AvBuyer.com - the global marketplace for aircraft for sale online

NEW IRS TAX PROCEDURES

March 2010

Category: Business Aircraft - Tax

Author: Christopher Younger

New IRS Tax Procedures
Avoiding a new potential aircraft ownership/operations-related Income Tax pitfall.

Suppose that you or your company owns an aircraft that has been, and is currently used primarily for business purposes. In connection with the ownership of that aircraft, you believe that you have carefully considered all of the complex federal income tax laws and regulations pertaining to the deduction of expenses and depreciation that relate to the ownership and operation of that aircraft from income earned from other activities you or your company have undertaken.

You have followed the advice of your tax advisors and have filed your income tax returns in accordance with that advice. One of the suggestions you have followed is to “group” your aircraft ownership and operating activities with one or more other business activities you undertake to avoid treatment of the aircraft ownership and operating activity as a “passive” activity. So far, so good… right?

Not so fast! As part of its constant efforts to improve on its job as the nation’s tax collector, the IRS recently issued Revenue Procedure 2010-13, which sets forth a new requirement regarding the grouping of aircraft ownership and operating activity with other business activities. Under Revenue Procedure 2010-13, taxpayers who group their aircraft ownership and operating activity with other business activities of the taxpayers must now file statements with their income tax returns for the periods in which those activities are grouped.

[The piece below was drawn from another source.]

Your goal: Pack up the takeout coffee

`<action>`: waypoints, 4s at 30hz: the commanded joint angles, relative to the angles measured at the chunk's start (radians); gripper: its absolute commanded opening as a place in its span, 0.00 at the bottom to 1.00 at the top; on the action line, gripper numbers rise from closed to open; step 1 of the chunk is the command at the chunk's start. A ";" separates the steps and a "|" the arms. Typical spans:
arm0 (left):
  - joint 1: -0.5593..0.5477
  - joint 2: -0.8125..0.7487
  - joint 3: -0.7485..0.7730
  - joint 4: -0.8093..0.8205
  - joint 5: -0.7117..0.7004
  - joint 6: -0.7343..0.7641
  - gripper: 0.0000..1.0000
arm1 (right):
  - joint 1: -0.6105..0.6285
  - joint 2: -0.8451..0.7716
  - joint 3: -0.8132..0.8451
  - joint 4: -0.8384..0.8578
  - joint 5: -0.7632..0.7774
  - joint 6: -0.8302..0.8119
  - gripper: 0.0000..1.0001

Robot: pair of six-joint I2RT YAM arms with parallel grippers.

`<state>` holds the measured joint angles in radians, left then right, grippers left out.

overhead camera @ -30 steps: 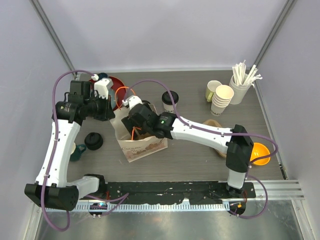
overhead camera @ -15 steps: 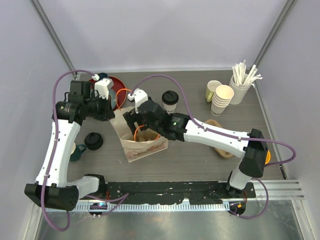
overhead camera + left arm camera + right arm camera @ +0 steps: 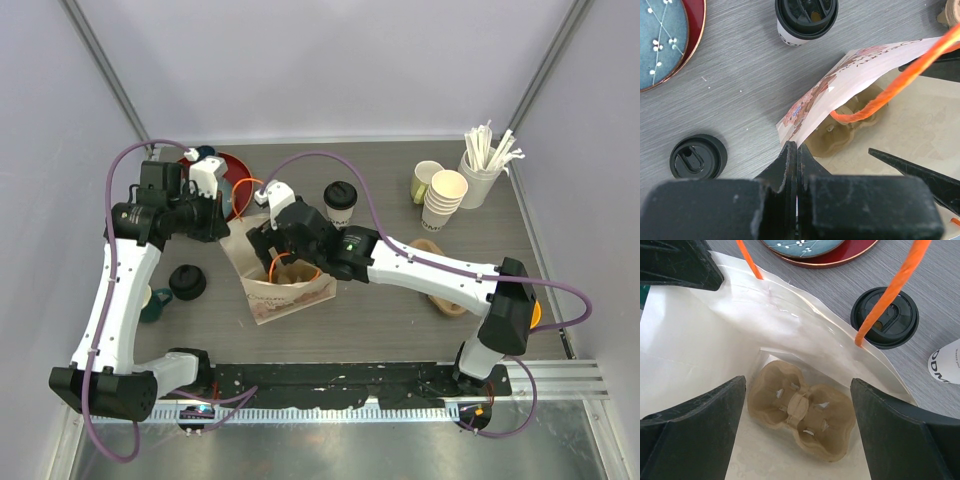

The big issue for aircraft owners and operators in connection with the issuance of this Revenue Procedure is that, if a taxpayer inadvertently neglects to file such a statement, it may now be easier for the IRS to assert that an aircraft ownership and operating activity is a separate passive activity and that any losses emanating from that activity may not be deducted against income generated from other non-passive activities because those activities have not been properly grouped.

A brief summary of the passive loss rules will assist the reader in understanding the significance of this new Revenue Procedure and the potential pitfalls surrounding the requirement for grouping statements set forth in it. An individual’s business activities that are owned either directly by that individual or through one or more pass-through entities are classified as either passive or non-passive activities.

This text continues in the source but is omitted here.